BRIEF ▸ The whole listing that follows is to be restated word for word, images excluded.

SOURCE DATA ▸
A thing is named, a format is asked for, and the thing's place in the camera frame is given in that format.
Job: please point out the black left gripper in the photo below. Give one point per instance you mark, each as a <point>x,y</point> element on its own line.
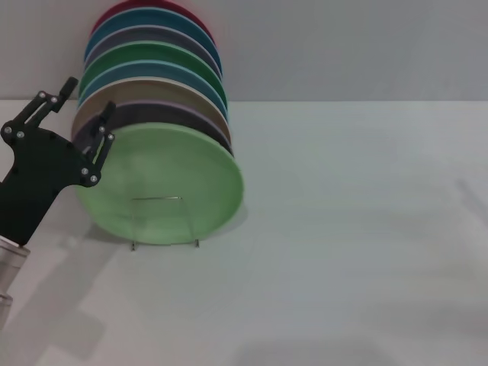
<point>38,171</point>

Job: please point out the light green plate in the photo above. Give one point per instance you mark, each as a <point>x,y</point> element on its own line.
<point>160,179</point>

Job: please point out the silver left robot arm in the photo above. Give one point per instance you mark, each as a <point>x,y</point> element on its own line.
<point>9,267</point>

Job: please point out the beige plate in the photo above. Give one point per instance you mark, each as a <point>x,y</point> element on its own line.
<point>152,93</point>

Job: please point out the light blue plate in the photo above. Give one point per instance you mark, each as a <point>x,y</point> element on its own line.
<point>152,71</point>

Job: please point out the dark green plate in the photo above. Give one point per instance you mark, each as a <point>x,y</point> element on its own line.
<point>152,52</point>

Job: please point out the lilac plate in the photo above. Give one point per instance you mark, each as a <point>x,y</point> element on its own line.
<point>183,116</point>

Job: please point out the grey plate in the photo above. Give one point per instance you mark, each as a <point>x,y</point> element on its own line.
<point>152,35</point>

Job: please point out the red plate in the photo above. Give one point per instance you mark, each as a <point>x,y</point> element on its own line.
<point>110,9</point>

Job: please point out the dark blue plate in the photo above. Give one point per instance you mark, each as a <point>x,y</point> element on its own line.
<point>152,18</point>

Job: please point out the clear acrylic plate rack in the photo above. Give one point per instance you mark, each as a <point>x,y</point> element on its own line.
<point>190,225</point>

SOLUTION TO THIS TASK ▸
A thing is named, a format is asked for, and the thing's place in the camera frame is given in that format.
Job: please point out the black left gripper in the photo below. Give one point per instance you mark, each as a <point>x,y</point> element on its own line.
<point>38,171</point>

Job: please point out the light green plate in the photo above. Give one point per instance you mark, each as a <point>x,y</point> element on its own line.
<point>160,179</point>

Job: please point out the silver left robot arm in the photo above. Give one point per instance you mark, each as a <point>x,y</point> element on its own line.
<point>9,267</point>

Job: please point out the beige plate in the photo above. Give one point per instance you mark, each as a <point>x,y</point> element on its own line.
<point>152,93</point>

Job: please point out the light blue plate in the photo above. Give one point per instance you mark, each as a <point>x,y</point> element on its own line.
<point>152,71</point>

Job: please point out the dark green plate in the photo above. Give one point per instance you mark, each as a <point>x,y</point> element on its own line.
<point>152,52</point>

Job: please point out the lilac plate in the photo above. Give one point per instance you mark, each as a <point>x,y</point> element on its own line.
<point>183,116</point>

Job: please point out the grey plate in the photo above. Give one point per instance you mark, each as a <point>x,y</point> element on its own line.
<point>152,35</point>

Job: please point out the red plate in the photo above. Give one point per instance you mark, each as a <point>x,y</point> element on its own line.
<point>110,9</point>

Job: please point out the dark blue plate in the photo above. Give one point per instance you mark, each as a <point>x,y</point> element on its own line.
<point>152,18</point>

Job: please point out the clear acrylic plate rack in the photo above. Give one point per instance you mark, each as a <point>x,y</point> element on its own line.
<point>190,225</point>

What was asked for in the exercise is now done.